Only these lines are needed: the first line of the entries below through the line with "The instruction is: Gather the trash", each returned exactly.

[Records contained in a dataset]
*** Block opens ***
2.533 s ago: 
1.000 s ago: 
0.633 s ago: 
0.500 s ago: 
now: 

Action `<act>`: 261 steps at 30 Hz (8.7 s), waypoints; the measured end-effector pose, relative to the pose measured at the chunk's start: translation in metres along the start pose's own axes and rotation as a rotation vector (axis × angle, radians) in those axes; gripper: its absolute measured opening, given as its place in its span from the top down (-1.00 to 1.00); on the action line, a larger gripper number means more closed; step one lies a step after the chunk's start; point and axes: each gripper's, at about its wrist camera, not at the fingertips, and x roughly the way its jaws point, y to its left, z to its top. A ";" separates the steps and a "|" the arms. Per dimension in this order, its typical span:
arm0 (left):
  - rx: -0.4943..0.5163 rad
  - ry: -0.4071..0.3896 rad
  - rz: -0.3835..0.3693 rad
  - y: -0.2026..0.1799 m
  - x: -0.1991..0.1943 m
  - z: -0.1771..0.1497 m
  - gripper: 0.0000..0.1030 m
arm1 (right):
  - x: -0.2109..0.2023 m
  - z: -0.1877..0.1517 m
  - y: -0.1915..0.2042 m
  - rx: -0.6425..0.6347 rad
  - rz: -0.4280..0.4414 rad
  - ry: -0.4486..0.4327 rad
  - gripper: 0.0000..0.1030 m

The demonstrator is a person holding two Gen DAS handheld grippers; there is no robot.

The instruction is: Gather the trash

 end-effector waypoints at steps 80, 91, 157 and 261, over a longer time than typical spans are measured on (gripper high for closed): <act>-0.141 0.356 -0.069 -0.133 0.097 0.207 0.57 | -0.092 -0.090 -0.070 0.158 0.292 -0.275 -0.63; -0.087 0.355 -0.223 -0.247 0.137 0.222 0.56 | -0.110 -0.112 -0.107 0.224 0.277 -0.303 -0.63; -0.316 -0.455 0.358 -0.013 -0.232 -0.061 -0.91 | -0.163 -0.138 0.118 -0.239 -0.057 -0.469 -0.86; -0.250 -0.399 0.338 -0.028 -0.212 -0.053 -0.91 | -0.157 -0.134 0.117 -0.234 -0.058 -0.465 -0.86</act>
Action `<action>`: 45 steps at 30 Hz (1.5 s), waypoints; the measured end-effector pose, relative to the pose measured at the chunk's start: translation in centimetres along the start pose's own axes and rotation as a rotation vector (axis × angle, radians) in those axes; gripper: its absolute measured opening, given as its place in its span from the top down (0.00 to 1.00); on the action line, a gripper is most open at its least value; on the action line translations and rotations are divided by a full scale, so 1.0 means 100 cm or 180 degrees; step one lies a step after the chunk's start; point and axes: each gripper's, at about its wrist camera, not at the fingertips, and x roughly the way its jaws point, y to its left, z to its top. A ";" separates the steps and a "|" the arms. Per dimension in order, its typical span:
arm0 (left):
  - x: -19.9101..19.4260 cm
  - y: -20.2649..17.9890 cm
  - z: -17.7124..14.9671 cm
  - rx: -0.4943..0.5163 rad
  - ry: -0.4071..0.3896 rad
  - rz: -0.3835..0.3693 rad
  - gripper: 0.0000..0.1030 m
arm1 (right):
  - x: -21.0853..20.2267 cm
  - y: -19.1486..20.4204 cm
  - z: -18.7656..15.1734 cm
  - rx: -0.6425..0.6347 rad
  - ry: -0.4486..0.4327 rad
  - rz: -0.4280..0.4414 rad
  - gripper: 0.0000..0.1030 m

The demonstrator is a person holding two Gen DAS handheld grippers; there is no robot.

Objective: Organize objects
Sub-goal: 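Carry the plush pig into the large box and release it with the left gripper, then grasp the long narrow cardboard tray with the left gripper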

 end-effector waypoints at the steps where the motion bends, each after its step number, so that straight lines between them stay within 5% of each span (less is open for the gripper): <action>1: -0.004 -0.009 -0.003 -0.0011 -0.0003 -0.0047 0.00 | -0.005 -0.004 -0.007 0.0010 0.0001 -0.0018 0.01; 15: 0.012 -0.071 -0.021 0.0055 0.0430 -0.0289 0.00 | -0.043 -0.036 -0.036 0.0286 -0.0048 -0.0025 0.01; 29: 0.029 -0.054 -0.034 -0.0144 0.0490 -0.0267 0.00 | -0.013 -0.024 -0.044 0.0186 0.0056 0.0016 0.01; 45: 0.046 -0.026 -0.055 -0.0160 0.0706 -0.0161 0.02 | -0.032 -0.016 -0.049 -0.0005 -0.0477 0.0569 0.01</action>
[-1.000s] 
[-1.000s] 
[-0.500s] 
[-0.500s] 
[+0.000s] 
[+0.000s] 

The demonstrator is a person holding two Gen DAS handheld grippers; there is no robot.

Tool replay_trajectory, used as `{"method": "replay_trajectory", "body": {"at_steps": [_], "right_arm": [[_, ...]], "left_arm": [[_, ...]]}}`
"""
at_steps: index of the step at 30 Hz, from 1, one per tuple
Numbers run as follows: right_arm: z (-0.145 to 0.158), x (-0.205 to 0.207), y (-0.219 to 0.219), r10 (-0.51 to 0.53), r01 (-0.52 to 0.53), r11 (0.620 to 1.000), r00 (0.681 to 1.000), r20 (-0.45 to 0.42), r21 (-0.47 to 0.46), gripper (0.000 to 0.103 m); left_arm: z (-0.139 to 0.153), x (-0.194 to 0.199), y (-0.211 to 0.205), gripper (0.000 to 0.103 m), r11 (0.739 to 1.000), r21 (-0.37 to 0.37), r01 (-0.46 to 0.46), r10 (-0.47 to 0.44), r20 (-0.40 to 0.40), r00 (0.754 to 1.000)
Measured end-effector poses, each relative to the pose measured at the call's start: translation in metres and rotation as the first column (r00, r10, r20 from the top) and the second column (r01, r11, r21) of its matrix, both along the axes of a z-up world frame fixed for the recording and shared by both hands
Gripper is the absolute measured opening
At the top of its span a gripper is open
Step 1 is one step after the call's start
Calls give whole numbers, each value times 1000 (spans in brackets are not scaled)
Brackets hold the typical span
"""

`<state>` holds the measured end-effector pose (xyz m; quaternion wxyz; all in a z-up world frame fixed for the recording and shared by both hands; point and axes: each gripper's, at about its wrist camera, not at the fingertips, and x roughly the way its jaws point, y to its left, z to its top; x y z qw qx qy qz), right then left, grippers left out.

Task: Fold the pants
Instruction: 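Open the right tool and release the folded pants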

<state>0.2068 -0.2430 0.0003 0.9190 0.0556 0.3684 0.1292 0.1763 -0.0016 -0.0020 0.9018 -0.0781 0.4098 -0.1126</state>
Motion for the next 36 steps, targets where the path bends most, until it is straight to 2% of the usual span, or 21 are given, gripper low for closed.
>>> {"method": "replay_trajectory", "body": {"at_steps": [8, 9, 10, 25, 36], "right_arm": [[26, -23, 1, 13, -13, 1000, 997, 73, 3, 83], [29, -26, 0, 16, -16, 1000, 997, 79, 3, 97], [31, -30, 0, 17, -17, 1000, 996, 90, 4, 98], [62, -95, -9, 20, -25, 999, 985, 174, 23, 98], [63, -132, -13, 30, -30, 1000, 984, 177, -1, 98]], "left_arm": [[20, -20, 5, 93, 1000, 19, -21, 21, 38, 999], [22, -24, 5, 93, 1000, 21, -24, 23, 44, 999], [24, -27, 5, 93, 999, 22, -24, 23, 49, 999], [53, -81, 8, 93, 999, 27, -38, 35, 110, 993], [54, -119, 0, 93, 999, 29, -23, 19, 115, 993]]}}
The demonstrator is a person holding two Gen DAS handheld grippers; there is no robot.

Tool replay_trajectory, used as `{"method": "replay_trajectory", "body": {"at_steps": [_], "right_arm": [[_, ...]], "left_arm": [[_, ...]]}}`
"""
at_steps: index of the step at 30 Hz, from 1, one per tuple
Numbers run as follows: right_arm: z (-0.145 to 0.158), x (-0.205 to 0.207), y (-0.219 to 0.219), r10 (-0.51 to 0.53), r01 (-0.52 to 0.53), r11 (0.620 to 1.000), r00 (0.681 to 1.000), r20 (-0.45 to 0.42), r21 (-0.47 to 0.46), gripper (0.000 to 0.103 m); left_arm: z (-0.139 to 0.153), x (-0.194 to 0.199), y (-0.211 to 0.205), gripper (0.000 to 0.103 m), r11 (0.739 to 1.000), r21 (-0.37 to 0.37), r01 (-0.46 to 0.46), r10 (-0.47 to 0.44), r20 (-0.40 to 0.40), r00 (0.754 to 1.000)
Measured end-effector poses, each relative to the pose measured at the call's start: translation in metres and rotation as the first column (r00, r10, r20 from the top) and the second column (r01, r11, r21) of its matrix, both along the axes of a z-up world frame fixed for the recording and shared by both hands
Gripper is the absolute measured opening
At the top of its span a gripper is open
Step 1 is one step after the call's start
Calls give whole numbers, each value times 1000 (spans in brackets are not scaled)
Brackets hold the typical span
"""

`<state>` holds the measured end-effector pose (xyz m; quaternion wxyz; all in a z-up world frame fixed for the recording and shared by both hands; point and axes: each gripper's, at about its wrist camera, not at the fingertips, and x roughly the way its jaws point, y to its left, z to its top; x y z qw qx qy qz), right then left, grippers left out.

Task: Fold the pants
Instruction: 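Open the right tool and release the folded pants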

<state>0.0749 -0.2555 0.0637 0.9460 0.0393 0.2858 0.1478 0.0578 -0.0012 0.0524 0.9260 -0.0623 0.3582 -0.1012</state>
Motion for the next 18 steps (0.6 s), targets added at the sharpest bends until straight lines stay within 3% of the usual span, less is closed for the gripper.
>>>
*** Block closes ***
*Reply to the task*.
2.533 s ago: 
1.000 s ago: 
0.633 s ago: 
0.500 s ago: 
now: 

Action `<act>`: 261 steps at 30 Hz (8.7 s), waypoints; the measured end-effector pose, relative to the pose measured at the chunk's start: translation in metres along the start pose's own axes and rotation as a rotation vector (axis × angle, radians) in those axes; gripper: its absolute measured opening, given as its place in its span from the top down (-1.00 to 1.00); on the action line, a larger gripper number means more closed; step one lies a step after the chunk's start; point and axes: each gripper's, at about its wrist camera, not at the fingertips, and x roughly the way its jaws point, y to its left, z to its top. A ";" separates the steps and a "|" the arms. Per dimension in this order, its typical span:
arm0 (left):
  - rx: -0.4943..0.5163 rad
  - ry: -0.4071..0.3896 rad
  - rz: -0.3835..0.3693 rad
  - y: -0.2026..0.1799 m
  - x: -0.1991..0.1943 m
  - z: -0.1771..0.1497 m
  - gripper: 0.0000..0.1030 m
arm1 (right):
  - x: -0.2109..0.2023 m
  - z: -0.1877..0.1517 m
  - y: -0.1915..0.2042 m
  - rx: -0.6425..0.6347 rad
  - rz: -0.4280..0.4414 rad
  - ry: -0.4486..0.4327 rad
  - gripper: 0.0000..0.1030 m

The demonstrator is a person holding two Gen DAS handheld grippers; there is no robot.

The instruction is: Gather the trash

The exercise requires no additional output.